Setting Up Nextcloud
After evaluating different options, I chose to use the Docker-based Nextcloud All-In-One installation method: Nextcloud All In One.
This approach starts by deploying the Nextcloud All-In-One Docker container, which provides a userfriendly interface where you can select the components you want in your Nextcloud setup.
Once everything is configured, just hit Install, and within 15 minutes, all the necessary components are downloaded, running, and fully initialized—ready to use.
Integrating Authentication and Storage
To streamline user management, I installed the External Authentication App in Nextcloud. This allows me to add users only on the mail server, and Nextcloud will authenticate them against it.
A more robust approach would be to use LDAP, so both the mail server and Nextcloud authenticate against a single directory service. However, Mail-in-a-Box doesn’t support LDAP. Other mail solutions do, but they can be trickier to configure from a DNS perspective.
To set up external authentication, I had to log into the Nextcloud server and access the Nextcloud Docker container to configure authentication manually.

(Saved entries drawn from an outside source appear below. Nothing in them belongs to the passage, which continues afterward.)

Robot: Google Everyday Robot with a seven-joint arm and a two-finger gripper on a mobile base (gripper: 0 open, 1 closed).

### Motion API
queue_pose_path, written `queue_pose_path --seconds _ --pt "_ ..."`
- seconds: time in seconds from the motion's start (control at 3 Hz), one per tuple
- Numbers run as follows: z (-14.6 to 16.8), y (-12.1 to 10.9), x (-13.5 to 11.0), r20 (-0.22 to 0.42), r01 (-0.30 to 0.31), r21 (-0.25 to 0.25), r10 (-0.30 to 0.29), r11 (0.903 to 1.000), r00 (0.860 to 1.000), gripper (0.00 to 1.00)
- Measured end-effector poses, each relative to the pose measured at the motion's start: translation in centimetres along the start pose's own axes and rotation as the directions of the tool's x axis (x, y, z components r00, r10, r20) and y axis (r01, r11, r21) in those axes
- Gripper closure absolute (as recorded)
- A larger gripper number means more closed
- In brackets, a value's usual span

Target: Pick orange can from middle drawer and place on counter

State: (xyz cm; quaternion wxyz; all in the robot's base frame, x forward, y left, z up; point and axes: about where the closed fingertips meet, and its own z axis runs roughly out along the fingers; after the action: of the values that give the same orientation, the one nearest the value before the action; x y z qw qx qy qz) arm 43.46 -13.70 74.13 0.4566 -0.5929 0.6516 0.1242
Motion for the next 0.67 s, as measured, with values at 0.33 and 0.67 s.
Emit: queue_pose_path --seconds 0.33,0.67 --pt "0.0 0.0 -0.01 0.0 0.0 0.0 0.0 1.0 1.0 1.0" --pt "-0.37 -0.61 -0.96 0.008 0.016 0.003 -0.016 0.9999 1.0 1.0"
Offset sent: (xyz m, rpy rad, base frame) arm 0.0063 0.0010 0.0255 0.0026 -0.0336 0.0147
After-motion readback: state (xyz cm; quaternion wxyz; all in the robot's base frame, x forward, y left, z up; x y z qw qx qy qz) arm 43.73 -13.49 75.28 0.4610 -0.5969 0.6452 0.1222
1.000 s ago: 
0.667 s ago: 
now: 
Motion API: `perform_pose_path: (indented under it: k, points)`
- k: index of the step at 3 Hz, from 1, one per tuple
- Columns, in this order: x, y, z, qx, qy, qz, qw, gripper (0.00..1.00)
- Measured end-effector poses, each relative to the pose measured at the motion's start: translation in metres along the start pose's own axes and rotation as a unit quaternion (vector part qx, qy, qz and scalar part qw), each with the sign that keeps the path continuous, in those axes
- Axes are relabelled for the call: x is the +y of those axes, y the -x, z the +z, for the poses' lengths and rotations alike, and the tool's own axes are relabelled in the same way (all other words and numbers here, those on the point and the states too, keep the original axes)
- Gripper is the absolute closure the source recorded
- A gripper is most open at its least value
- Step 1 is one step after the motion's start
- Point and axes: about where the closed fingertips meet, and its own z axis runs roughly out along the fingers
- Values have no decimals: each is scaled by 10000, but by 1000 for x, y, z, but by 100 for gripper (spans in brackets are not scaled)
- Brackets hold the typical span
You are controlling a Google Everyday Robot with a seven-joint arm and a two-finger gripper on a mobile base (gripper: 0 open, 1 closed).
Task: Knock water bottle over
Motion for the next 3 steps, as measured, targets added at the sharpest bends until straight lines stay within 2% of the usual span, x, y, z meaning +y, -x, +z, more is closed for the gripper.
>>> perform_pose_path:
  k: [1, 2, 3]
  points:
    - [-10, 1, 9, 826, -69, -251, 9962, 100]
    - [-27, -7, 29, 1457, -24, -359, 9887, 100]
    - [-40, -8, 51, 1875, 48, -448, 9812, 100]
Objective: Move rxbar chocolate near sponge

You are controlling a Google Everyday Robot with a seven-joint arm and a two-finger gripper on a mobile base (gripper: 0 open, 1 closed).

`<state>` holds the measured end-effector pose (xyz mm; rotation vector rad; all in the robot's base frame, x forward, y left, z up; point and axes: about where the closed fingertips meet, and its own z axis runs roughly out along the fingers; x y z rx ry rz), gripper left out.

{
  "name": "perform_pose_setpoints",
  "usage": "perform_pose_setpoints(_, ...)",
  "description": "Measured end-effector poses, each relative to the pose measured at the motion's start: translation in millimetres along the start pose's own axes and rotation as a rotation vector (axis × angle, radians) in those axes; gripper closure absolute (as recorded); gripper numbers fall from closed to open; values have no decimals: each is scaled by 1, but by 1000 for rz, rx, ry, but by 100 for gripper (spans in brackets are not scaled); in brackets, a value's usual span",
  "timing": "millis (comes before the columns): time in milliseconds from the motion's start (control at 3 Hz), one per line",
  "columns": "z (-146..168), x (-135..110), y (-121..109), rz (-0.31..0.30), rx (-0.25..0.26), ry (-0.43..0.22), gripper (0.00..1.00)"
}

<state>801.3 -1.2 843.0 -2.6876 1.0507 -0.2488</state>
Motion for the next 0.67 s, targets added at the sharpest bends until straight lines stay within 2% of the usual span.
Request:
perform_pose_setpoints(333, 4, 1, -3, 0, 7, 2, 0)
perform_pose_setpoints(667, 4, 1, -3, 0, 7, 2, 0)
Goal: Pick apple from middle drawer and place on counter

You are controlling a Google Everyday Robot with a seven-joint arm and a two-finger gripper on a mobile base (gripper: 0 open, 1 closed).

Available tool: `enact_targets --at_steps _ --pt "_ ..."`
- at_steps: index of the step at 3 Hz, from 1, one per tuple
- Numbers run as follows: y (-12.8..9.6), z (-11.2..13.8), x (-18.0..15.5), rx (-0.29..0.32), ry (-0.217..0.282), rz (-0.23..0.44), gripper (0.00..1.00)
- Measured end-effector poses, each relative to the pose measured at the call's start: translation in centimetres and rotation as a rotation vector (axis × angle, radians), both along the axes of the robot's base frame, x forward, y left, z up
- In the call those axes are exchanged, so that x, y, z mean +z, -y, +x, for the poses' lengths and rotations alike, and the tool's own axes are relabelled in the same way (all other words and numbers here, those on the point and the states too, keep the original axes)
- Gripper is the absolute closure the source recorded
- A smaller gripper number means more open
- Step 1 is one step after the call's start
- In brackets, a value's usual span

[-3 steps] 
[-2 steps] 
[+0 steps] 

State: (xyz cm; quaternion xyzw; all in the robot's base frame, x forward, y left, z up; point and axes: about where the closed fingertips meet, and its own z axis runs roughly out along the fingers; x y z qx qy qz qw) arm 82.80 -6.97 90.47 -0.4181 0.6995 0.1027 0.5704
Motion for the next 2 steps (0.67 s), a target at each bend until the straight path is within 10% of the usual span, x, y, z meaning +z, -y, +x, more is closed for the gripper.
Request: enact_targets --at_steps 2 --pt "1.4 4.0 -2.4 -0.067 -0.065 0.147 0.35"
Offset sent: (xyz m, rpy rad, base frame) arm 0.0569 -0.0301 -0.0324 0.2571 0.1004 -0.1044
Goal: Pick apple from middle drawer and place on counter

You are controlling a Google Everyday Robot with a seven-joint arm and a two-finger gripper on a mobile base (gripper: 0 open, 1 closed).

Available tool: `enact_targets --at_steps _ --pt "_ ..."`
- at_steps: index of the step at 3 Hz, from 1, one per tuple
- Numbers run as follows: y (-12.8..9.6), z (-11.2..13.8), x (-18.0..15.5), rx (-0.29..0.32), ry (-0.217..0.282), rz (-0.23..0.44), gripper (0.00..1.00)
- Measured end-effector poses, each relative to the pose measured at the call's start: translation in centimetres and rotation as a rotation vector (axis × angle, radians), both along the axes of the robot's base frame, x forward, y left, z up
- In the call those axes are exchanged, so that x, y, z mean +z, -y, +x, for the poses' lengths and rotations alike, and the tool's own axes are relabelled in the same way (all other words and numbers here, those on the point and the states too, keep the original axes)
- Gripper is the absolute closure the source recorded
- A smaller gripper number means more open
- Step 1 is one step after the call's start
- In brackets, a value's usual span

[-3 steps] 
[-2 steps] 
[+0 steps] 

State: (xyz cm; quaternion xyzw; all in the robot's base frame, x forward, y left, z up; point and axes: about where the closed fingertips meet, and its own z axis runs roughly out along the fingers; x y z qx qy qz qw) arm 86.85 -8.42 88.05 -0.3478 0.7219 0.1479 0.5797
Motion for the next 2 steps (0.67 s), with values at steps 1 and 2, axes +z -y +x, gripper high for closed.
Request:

Even so, it was up and running in just 5 minutes (see documentation).
Configuring Scalable Storage with Objectspaces
Next, I deployed an Objectspace within the same Cloudspace and configured Nextcloud to use Objectspace as its primary storage.
Why?
- Like this, Nextcloud only stores metadata, while files are stored in an S3-compatible object storage (Objectspace).
- This makes the Nextcloud server highly scalable, as it doesn’t handle file storage directly.
To make this work, I had to access the Nextcloud Docker container again to modify the configuration manually. (See official documentation.)
Here’s the configuration I used for the Objectspace connection:
'objectstore' =>
array (
'class' => '\\OC\\Files\\ObjectStore\\S3',
'arguments' =>
array (
'bucket' => 'nextcloud',
'autocreate' => false,
'key' => '*****',
'secret' => '*******************',
'hostname' => '192.168.10.4',
'port' => 80,
'use_ssl' => false,
'region' => 'us-east-1',
'use_path_style' => true,
'uploadPartSize' => 134217728,
'putSizeLimit' => 134217728,
'concurrency' => 1,
),
),
Day 2 Operations: Backup & Upgrades
Backup
Both Mail-in-a-Box and Nextcloud come with built-in backup mechanisms, making it easy to protect and restore data if needed.
Upgrades
Keeping the system up to date is just as simple:
- Mail-in-a-Box has a streamlined update process that ensures all components stay secure and functional.
- Nextcloud also offers an easy upgrade path, allowing you to apply updates without hassle.
With both solutions, maintenance is minimal, ensuring a secure and up-to-date sovereign office suite with minimal effort.
It's Not Difficult!
In just a few hours, I had my sovereign office suite up and running—and I was blown away by the quality of both Mail-in-a-Box and Nextcloud.
Every application I needed was available and worked flawlessly. In fact, I’m writing this very blog post in the web-based word processor that comes standard with Nextcloud. And it feels just as smooth as the Office 365 editor I’m used to.
But there’s one big difference—I know exactly where my data is stored!